No cargo há apenas seis meses, o ministro das Comunicações, Fábio Faria, se tornou um dos principais articuladores de Jair Bolsonaro nas relações com o Congresso, com partidos políticos e autoridades da República. Nos bastidores, imbuído de um espírito conciliador, ele trabalhou fortemente para apaziguar os ânimos entre os poderes, que estavam bastante exaltados, e ajudou a construir pontes de entendimento — que julga cruciais para o sucesso do governo. Filiado ao PSD, um dos partidos do Centrão, e evangélico, Faria agora atua nas disputas na Câmara e no Senado para eleger candidatos comprometidos com a agenda liberal e a pauta conservadora do capitão. Em entrevista a VEJA no seu escritório em São Paulo, o ministro defendeu as atitudes do presidente em relação à Covid-19, diz que nenhum nome de centro tem chance de suplantar Bolsonaro em 2022, mas admitiu que o governo vem perdendo a guerra da comunicação na questão ambiental. A seguir, os principais trechos da conversa.
O senhor defendeu na sua posse, em junho, a ideia de que as diferenças políticas e ideológicas fossem deixadas de lado em nome do combate à Covid-19. Isso não aconteceu. Mas melhorou muito. Nós tínhamos uma guerra muito forte entre Judiciário e Executivo. Uma crise diária de palavras, porque a imprensa ficava cobrindo o Alvorada na entrada e na saída do presidente. Todo dia, ele falava por quarenta minutos, uma hora… E aquelas frases ficavam repercutindo uma semana, duas semanas. Ninguém sabia o que o governo estava fazendo para combater a Covid-19. As empresas estavam angustiadas, pois não sabiam o que o Congresso estava votando. Enfim, reinava a confusão. Agora, há um clima maior de entendimento e paz. Precisamos manter isso.

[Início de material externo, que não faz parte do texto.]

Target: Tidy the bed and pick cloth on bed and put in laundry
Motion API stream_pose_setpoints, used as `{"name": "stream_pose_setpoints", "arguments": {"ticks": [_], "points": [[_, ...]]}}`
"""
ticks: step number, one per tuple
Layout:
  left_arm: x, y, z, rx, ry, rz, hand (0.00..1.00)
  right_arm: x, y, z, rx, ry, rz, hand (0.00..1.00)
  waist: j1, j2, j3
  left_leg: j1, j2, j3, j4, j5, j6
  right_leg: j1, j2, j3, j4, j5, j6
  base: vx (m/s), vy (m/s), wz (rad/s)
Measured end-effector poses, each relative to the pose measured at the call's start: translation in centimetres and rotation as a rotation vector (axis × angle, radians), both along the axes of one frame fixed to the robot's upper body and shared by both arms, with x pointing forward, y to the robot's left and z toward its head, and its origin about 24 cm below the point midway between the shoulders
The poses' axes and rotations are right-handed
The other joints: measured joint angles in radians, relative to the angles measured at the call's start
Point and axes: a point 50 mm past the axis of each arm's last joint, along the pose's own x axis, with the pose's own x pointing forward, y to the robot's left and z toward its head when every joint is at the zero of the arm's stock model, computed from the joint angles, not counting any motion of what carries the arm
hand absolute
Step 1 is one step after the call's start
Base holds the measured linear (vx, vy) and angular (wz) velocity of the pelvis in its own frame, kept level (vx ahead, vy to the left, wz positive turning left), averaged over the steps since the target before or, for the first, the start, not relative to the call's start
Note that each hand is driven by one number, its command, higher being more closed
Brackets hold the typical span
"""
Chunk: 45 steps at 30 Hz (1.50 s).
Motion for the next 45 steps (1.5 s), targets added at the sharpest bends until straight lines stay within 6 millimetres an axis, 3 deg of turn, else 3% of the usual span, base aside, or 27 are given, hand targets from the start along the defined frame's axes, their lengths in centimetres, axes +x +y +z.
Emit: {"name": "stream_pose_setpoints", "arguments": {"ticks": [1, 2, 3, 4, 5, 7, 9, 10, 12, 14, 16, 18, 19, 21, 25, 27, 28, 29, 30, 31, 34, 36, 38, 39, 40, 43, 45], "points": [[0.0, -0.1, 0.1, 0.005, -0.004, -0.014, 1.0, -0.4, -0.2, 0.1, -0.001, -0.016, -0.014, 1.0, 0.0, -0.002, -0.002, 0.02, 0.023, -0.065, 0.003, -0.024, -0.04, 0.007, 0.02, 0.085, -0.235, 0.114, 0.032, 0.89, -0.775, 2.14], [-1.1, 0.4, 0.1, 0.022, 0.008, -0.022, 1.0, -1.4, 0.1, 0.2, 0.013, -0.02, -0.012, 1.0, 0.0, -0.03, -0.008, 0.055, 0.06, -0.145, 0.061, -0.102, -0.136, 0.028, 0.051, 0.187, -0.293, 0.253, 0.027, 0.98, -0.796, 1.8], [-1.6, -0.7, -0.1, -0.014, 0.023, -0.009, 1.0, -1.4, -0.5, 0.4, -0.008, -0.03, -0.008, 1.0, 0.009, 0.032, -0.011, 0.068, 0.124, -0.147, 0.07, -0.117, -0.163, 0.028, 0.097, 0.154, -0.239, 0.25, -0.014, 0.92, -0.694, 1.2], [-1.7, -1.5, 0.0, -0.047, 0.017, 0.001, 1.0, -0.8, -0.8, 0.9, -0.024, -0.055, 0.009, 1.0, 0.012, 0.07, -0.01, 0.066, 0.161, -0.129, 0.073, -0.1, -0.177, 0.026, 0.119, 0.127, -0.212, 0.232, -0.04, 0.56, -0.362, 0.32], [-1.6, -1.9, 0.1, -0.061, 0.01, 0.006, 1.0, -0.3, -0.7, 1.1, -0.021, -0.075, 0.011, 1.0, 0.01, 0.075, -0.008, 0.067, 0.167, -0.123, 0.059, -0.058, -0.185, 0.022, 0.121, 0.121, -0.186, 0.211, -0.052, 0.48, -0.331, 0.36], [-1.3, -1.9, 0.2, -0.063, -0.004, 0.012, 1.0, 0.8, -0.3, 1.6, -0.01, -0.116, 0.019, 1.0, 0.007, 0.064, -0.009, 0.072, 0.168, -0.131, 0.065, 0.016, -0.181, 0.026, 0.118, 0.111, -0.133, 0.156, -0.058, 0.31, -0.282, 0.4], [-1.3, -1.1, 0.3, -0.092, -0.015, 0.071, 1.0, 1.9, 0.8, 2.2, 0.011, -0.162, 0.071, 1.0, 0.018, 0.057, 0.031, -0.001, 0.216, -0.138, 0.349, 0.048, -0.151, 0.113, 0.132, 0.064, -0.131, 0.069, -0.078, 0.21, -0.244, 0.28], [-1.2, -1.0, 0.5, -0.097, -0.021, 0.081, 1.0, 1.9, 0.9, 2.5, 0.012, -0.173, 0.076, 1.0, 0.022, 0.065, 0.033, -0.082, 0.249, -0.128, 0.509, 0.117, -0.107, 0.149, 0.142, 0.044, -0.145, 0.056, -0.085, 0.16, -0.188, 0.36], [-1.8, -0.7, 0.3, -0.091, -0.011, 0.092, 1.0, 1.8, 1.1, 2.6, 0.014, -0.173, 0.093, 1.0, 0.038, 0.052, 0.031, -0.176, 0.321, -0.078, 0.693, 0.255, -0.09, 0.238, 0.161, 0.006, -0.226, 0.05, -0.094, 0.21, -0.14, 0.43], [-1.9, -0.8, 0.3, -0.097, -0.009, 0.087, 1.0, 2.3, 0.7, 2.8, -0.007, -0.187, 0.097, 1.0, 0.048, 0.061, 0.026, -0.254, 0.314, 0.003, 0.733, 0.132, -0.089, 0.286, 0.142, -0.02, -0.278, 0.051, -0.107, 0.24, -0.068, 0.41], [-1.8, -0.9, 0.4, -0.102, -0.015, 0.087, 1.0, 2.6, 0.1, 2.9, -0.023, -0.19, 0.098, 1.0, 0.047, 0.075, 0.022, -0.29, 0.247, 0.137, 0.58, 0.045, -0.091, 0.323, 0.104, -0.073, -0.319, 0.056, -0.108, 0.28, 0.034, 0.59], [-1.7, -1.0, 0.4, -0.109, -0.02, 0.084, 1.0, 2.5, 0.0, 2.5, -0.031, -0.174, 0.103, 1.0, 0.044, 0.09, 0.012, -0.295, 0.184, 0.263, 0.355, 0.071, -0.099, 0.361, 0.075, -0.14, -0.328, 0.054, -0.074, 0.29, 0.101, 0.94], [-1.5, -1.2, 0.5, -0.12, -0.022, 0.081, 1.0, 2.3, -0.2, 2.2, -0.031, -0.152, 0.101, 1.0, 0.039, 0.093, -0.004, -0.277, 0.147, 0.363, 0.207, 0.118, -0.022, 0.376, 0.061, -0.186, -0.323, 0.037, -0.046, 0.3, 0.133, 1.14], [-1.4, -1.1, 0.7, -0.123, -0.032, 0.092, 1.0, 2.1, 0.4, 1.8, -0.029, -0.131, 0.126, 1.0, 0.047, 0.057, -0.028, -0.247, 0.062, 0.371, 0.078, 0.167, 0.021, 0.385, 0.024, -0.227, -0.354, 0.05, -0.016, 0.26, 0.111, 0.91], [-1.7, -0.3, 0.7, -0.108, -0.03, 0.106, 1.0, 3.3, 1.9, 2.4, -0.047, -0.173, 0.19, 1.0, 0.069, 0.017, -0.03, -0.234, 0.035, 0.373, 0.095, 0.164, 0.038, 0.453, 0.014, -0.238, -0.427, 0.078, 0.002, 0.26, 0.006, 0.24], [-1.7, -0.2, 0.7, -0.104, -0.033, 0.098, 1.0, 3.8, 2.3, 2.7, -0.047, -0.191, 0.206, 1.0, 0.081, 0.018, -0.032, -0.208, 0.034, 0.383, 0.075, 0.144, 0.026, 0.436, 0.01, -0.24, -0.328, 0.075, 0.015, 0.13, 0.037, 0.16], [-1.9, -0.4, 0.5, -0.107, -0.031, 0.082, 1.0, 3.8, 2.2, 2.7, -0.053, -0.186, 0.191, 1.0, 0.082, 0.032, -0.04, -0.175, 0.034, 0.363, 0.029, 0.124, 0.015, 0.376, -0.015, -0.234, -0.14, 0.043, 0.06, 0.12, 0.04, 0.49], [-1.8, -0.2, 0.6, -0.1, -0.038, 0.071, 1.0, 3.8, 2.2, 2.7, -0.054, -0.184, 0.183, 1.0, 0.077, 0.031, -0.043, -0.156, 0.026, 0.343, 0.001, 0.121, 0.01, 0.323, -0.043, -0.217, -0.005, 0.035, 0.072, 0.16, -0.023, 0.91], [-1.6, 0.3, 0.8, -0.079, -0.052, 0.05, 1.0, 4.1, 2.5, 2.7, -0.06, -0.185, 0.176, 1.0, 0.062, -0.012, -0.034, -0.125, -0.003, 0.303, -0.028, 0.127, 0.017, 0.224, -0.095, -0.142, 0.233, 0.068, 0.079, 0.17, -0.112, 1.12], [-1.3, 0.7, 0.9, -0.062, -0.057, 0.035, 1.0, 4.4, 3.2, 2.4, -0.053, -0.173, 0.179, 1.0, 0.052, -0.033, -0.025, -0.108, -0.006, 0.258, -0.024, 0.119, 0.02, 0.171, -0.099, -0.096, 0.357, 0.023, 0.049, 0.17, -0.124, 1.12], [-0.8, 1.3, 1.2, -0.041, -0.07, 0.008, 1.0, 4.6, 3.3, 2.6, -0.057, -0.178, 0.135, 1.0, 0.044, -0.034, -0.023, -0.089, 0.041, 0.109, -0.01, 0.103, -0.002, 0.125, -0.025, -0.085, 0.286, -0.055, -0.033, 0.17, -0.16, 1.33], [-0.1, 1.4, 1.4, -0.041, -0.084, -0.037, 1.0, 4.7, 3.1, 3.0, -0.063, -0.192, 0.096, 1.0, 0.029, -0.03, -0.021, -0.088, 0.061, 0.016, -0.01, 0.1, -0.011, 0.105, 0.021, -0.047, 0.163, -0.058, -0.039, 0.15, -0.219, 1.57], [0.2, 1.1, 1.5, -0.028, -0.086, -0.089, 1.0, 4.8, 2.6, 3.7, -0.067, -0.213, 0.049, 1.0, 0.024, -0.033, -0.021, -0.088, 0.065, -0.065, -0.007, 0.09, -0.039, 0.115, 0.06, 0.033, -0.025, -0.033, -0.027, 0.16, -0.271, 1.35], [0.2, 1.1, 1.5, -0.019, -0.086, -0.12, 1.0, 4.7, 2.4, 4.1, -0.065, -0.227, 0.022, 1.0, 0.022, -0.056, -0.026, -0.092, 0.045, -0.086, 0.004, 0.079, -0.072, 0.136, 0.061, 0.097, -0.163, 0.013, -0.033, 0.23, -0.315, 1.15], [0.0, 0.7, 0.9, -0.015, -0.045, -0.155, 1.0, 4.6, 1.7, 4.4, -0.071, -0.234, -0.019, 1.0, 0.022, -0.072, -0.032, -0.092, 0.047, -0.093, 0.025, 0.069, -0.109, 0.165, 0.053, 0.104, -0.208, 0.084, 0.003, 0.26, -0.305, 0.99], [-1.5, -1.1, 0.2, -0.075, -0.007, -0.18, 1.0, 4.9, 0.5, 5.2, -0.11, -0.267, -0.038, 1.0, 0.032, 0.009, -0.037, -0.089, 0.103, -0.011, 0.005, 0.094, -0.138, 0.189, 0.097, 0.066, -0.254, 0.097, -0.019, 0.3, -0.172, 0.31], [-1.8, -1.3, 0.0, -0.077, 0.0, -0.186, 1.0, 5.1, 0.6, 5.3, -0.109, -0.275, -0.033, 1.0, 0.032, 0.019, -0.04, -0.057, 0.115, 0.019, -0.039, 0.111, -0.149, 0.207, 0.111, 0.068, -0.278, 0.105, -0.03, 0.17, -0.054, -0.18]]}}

O governo tem alguma autocrítica em relação à atuação na pandemia? No começo, o presidente tomou a atitude de colocar no mesmo patamar o risco econômico e a saúde. E foi muito criticado, porque o discurso no mundo inteiro era o de primeiro vamos salvar vidas e depois cuidamos da economia. Ali houve um sentimento de que ele poderia estar indo por um caminho sem volta. Depois, a própria OMS e vários países começaram a ver que não seria uma curva com um pico de duas, três semanas, que não era só parar, esperar a curva achatar e retomar a normalidade. Estamos há quase um ano convivendo com o vírus. Ou seja: o presidente estava certo. Se a economia entrasse em colapso, o efeito negativo teria sido ainda pior. A autocrítica, então, teria de ser feita por todos, porque naquele momento ninguém sabia de nada.
Falar de gripezinha ou que a pandemia está quase no final não são declarações que merecem reparo? Merecem reparo dos dois lados. Toda a imprensa falou que ele tinha chamado a Covid-19 de gripezinha, mas o que ele disse foi que “se eu pegar esse vírus, provavelmente em mim terá o efeito de gripezinha”. E quando ele fala que a pandemia está no finalzinho é porque as vacinas já estão chegando.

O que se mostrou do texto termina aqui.